Work request: In the records, each line holding "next" must be reported.

Stored dataset items:
● ● ● ●
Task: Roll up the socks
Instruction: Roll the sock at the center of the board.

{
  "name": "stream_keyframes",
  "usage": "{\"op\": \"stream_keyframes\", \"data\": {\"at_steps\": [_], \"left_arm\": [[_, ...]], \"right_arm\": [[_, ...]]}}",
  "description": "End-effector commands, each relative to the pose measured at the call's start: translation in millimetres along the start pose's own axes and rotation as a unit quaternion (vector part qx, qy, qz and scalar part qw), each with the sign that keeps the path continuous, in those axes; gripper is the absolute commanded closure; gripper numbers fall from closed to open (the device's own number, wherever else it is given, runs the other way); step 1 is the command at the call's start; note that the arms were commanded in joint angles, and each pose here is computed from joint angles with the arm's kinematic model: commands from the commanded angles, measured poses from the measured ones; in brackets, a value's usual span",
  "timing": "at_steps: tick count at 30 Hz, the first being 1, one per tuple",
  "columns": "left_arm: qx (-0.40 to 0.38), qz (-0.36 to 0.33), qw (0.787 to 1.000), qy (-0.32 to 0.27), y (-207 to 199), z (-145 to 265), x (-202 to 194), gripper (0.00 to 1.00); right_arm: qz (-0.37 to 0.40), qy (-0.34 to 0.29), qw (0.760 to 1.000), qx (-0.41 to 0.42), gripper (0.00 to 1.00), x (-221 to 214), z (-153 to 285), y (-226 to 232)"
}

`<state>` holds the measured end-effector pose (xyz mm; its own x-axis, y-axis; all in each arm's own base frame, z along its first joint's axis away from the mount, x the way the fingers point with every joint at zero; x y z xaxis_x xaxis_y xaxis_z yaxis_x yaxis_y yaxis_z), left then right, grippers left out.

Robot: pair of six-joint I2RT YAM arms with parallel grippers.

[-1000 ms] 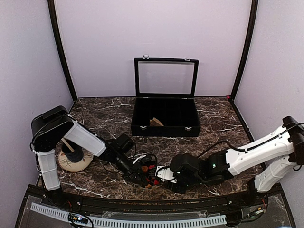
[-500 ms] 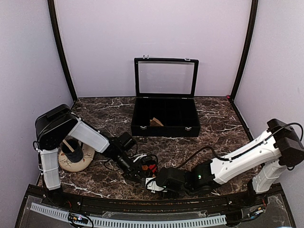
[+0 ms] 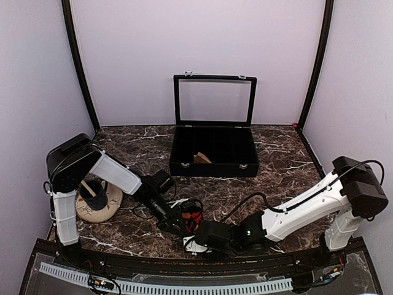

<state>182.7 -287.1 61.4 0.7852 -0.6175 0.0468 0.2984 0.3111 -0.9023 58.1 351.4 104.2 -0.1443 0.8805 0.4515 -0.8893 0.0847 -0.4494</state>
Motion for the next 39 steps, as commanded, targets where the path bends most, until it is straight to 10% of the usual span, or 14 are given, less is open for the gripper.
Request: {"op": "stream_keyframes", "data": {"at_steps": [1, 36, 39], "left_arm": [[0.019, 0.029, 0.999, 0.01, 13.8, 1.0, -4.7, 1.0], [0.015, 0.035, 0.999, 0.006, 19.6, 8.4, -4.3, 1.0], [0.04, 0.031, 0.999, -0.004, 17.8, 12.2, -3.2, 0.87]], "right_arm": [[0.013, -0.026, 1.0, -0.001, 0.55, 14.9, -2.4, 0.4], [-0.051, 0.068, 0.993, 0.086, 0.92, -22.5, -43.3, -12.4], [-0.072, 0.071, 0.989, 0.112, 0.93, -20.1, -42.7, -17.5]]}}
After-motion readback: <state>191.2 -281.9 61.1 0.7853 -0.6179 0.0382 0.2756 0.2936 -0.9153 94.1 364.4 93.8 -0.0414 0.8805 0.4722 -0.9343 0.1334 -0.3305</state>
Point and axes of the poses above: each gripper's point midway between its finger pads, its own z axis back along the fingers, its own y axis along the line the jaws close on, x = y × z, the point moved 9 cm from there along z, back along the fingers, and after that the axes turned 9 degrees about -z, right-handed, at the moved point
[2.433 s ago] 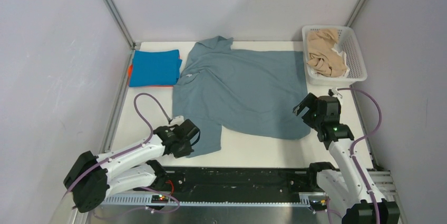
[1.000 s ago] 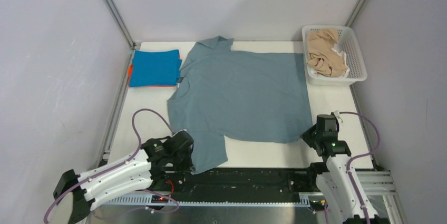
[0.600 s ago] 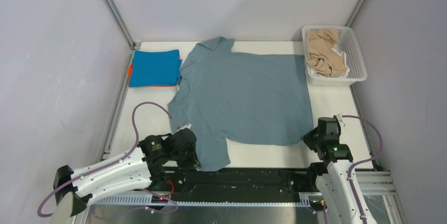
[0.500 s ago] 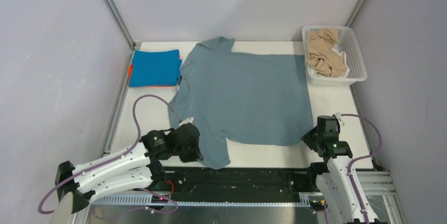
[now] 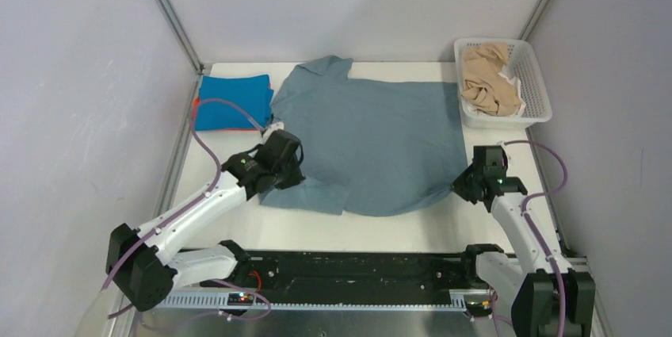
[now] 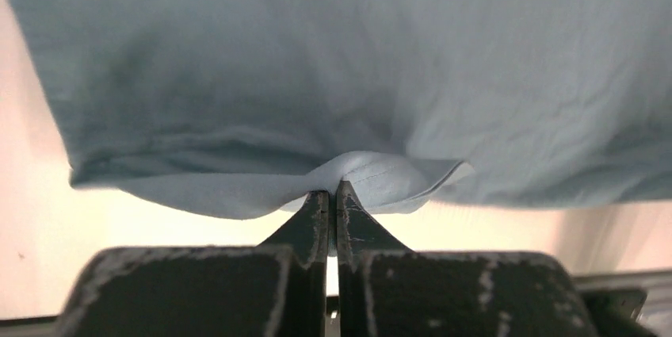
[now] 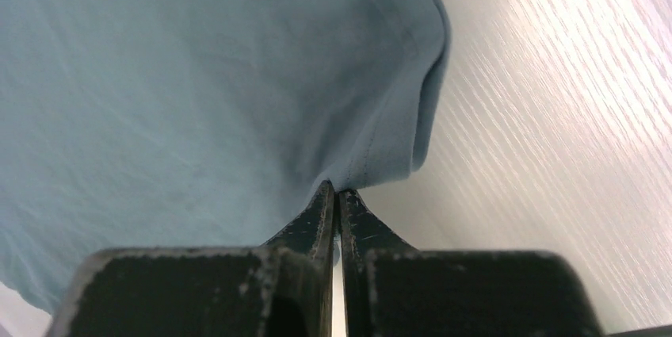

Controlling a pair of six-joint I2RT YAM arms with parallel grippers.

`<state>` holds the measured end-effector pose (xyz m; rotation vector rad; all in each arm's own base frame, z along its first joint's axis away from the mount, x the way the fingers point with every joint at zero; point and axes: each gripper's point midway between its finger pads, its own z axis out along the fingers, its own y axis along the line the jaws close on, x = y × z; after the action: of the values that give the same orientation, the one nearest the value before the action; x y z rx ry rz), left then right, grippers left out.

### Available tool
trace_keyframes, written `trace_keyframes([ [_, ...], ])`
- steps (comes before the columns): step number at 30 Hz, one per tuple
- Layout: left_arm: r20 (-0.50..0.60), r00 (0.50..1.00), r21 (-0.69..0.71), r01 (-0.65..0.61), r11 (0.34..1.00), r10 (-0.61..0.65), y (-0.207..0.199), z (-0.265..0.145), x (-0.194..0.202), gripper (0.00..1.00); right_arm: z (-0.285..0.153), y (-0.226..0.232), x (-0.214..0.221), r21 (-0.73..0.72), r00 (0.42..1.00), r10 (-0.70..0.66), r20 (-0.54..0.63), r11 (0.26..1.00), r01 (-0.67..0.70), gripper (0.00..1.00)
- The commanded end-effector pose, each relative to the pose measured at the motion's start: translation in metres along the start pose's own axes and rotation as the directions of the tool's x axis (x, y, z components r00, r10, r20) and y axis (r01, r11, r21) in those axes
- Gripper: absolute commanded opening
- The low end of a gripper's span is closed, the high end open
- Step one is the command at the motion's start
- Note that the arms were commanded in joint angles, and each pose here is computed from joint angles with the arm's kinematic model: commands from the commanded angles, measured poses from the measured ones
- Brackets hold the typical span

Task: Fold and stack the t-shirts
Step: Grab the side of the flattened tshirt closest away from the robot with both arms, then fold the flattened tshirt in 1/3 of the way

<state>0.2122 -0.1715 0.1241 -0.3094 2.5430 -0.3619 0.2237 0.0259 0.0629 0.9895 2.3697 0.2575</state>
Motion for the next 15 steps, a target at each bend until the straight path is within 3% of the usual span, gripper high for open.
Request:
trace_keyframes([
  [1, 0.177, 0.984, -0.025, 0.015, 1.000, -0.010, 0.000, -0.004, -0.065, 0.00, -0.001, 0.024, -0.037, -0.014, 0.996, -0.037, 0.081, 0.999, 0.038, 0.05],
  [10, 0.266, 0.964, -0.090, 0.050, 0.995, -0.025, 0.007, 0.008, -0.131, 0.00, 0.010, 0.043, -0.070, 0.023, 0.992, -0.059, 0.109, 0.998, 0.057, 0.06],
  [15, 0.275, 0.960, -0.108, -0.017, 0.994, 0.047, 0.002, 0.018, -0.157, 0.00, 0.015, 0.053, -0.082, 0.023, 0.990, -0.063, 0.125, 0.998, 0.061, 0.07],
])
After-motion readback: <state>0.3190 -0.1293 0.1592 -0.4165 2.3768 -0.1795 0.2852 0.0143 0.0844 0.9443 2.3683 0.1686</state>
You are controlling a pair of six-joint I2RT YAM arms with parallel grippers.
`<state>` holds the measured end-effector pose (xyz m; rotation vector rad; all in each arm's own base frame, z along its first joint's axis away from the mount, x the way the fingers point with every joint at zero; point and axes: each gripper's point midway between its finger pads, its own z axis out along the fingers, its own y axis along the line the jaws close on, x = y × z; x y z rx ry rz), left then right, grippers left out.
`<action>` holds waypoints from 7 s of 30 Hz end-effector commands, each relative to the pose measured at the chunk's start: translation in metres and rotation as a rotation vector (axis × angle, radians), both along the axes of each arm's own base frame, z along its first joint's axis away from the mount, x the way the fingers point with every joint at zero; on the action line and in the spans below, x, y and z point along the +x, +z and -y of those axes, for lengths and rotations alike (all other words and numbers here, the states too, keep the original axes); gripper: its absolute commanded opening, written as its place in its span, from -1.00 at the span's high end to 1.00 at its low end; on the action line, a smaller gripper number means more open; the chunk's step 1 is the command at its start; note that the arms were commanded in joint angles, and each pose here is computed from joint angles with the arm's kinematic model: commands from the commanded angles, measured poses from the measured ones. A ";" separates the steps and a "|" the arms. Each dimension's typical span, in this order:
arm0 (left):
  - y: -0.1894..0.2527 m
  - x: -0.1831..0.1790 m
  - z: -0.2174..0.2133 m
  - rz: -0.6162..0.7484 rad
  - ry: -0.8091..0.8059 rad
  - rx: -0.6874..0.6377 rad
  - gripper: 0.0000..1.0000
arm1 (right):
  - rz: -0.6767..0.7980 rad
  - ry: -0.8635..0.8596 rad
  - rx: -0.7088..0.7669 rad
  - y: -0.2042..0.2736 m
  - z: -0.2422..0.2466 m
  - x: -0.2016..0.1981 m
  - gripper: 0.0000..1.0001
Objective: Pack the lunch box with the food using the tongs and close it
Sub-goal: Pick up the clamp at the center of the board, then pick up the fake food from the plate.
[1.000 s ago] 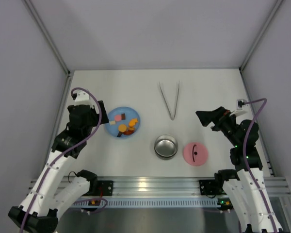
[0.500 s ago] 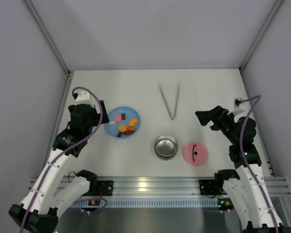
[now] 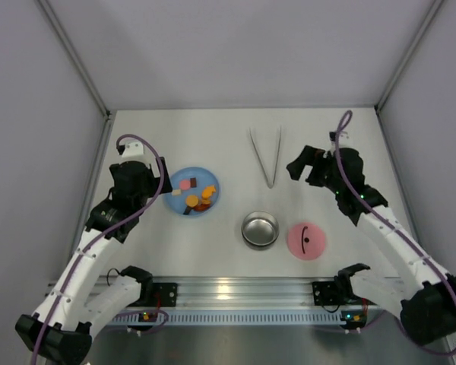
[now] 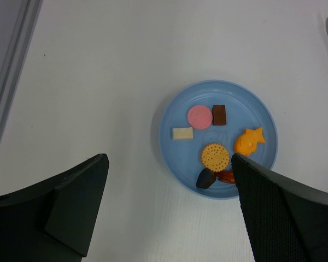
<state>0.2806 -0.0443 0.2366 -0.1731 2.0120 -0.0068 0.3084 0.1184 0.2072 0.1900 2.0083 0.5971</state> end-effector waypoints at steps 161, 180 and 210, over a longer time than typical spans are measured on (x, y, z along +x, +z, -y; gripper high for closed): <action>0.015 0.003 -0.006 0.039 0.035 -0.001 -0.98 | -0.160 0.476 -0.527 -0.068 -0.308 -0.047 0.26; 0.015 0.003 -0.006 0.038 0.033 0.000 -0.98 | -0.179 0.485 -0.556 -0.080 -0.309 -0.046 0.33; 0.015 0.003 0.000 0.031 0.008 -0.021 -0.98 | -0.145 0.448 -0.457 -0.002 -0.176 -0.115 0.94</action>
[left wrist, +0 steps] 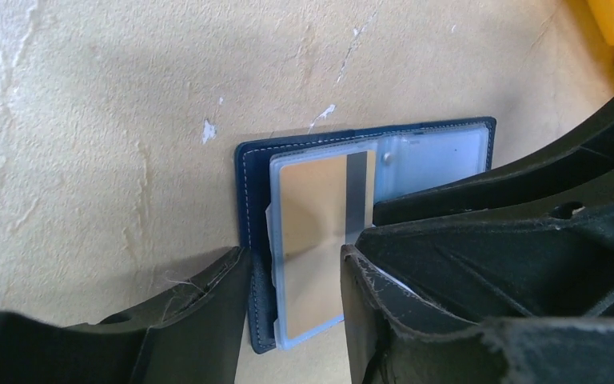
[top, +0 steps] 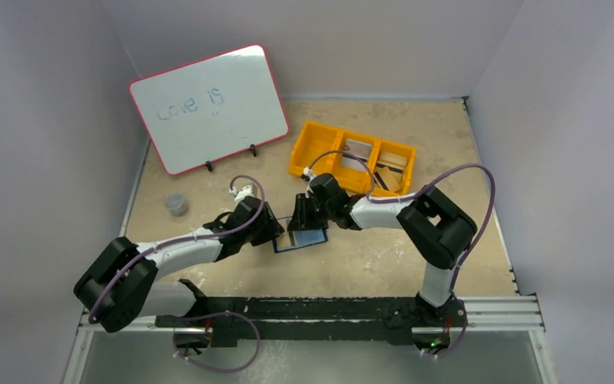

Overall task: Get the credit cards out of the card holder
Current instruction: Remove the credit card from the card holder.

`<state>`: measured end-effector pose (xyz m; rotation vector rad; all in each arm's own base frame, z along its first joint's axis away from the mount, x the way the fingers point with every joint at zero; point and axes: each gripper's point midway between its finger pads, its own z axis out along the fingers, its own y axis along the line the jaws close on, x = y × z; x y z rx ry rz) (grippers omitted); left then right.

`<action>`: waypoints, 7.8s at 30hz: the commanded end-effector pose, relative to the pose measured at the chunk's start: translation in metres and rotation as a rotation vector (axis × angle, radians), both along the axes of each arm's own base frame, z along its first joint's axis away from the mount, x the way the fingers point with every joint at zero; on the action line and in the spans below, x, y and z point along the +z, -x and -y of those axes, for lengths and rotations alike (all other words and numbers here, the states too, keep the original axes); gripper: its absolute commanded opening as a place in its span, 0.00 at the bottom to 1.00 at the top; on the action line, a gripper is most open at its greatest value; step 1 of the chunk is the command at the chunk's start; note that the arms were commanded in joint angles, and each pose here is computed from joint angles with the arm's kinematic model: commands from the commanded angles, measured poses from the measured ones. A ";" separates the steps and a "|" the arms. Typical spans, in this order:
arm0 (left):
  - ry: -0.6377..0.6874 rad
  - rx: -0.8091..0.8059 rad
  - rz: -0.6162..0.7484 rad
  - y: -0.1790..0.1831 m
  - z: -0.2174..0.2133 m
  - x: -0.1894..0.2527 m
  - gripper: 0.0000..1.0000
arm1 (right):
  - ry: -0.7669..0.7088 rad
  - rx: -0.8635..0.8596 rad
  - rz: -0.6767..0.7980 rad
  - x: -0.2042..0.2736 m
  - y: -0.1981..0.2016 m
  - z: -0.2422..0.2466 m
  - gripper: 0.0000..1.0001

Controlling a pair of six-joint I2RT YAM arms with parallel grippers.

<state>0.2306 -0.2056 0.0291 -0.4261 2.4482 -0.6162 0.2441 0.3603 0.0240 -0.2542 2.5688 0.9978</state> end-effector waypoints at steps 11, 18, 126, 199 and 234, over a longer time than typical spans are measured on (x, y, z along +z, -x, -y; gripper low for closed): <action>0.100 -0.075 0.057 -0.007 0.024 0.015 0.19 | -0.060 -0.001 -0.120 -0.020 0.019 0.004 0.15; 0.088 -0.123 0.021 -0.005 0.031 0.005 0.07 | -0.304 0.041 -0.131 0.016 0.016 -0.002 0.00; -0.242 -0.042 -0.062 0.024 -0.021 -0.059 0.00 | -0.255 -0.417 -0.158 0.023 -0.019 0.022 0.00; 0.166 -0.189 0.052 -0.006 0.070 -0.020 0.47 | -0.349 -0.257 -0.313 -0.049 0.021 0.087 0.00; 0.196 -0.199 0.059 -0.002 0.075 -0.009 0.43 | -0.293 -0.251 -0.300 -0.058 0.020 0.091 0.00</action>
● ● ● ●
The answer:
Motion for the next 39 steps, as commanded, targets where the path bends most, until it is straight to 10% of the usual span, or 14 are given, less is open for the gripper.
Motion for the next 15 steps, a target at each bend until the straight path is within 3% of the usual span, gripper high for open.

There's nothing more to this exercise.